Defining Goals: Why Senegal?


Just four more days till I'm reunited with the AFLI crew, and leave for Dakar!

I've spent the last week staying with friends in D.C., preparing mentally, emotionally, and physically for leaving for Senegal. Perhaps it's having too much free time on my hands and being surrounded by friends who work, but I've been feeling a little lack of clarity lately on what exactly I'm doing or, more accurately, why exactly I'm doing this.

The benefits on the surface-level are clear: easier access to a field I'm interested in working in, stronger language skills, and learning about a part of the world I otherwise would know very little about. But there are other reasons I'm doing this as well, which manifest themselves as specific goals I'm hoping to achieve while in Senegal:

  1. Learn how to make a traditional Senegalese dish (and be able to repeat it on your own)
  2. Be able to have a basic conversation in Wolof
  3. Obtain a 3 in French on the OPI by the end of the program
  4. Make a Senegalese friend
  5. Cultivate a close relationship with my host family
  6. Develop an understanding of Islam in Senegal

More than anything, I hope to feel uncomfortable. In many ways, I feel I've grown very comfortable in my life in D.C., which is why I feel so reluctant to be uprooted. But that's also why I must leave it, at least for awhile. In periods of discomfort, we are forced to look at the world around us, but also, and more importantly, at the world within us.

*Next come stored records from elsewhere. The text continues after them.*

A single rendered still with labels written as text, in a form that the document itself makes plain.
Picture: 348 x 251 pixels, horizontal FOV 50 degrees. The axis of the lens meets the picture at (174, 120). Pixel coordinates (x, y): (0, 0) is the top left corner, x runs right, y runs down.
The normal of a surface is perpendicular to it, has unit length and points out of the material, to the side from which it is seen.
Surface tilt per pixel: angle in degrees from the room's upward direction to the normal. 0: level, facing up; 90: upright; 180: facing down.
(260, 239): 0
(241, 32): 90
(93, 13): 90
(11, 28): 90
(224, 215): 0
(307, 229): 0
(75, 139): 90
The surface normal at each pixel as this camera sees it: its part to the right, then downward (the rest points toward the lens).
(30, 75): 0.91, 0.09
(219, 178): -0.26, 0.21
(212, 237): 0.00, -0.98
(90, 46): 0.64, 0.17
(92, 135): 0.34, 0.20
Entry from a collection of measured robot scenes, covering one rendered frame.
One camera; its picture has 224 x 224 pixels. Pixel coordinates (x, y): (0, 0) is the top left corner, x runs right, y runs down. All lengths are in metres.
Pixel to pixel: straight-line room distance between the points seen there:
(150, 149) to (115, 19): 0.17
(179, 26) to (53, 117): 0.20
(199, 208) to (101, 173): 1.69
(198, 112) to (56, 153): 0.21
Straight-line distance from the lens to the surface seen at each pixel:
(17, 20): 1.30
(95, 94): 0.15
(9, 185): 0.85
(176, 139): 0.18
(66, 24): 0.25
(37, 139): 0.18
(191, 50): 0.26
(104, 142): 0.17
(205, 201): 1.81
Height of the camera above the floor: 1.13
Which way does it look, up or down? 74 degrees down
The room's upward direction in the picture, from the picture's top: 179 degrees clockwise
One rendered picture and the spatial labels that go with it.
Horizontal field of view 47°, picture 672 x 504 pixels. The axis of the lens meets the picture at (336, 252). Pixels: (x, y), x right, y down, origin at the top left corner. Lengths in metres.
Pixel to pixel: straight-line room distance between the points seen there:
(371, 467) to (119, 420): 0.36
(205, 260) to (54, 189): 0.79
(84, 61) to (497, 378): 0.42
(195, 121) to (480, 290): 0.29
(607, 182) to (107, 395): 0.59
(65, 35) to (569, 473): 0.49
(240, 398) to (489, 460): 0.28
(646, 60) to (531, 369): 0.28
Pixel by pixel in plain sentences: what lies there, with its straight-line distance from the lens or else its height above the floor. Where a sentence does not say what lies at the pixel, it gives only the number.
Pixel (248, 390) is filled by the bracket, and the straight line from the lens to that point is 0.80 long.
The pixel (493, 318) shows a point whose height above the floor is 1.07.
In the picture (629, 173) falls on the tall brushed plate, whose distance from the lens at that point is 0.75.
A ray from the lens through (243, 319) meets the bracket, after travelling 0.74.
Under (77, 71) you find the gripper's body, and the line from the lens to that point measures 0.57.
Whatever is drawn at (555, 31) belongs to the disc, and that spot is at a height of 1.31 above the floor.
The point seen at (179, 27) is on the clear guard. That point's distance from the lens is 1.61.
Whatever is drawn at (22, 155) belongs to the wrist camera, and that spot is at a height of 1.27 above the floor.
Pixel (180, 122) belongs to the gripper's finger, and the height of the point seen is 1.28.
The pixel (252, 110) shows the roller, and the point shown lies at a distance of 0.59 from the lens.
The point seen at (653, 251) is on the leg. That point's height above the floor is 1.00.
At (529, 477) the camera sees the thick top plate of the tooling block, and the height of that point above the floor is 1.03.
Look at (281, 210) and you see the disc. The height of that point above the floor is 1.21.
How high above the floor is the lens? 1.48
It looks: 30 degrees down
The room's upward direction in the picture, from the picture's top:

In Ulaanbaatar, I asked myself what it means to not have the creature comforts I'm used to, to be unable to communicate with the world around me, and to be with family. In Grenoble, I joke that I learned absolute shame resiliency. I spent every hour of every day messing up my French; people laughed at me, and I learned to laugh at myself too. In Rabat, I found a greater appreciation for and understanding of Islam, and questioned my own beliefs about feminism. After overhearing numerous debates and direct questions about my race, I started asking myself what does it mean to be biracial? What does it mean to be an American PoC abroad?

I am eternally grateful for the time I was able to spend abroad in Mongolia, France, and Morocco. Each experience shaped so much of who I am today.

I'm excited to meet who I will be after Senegal.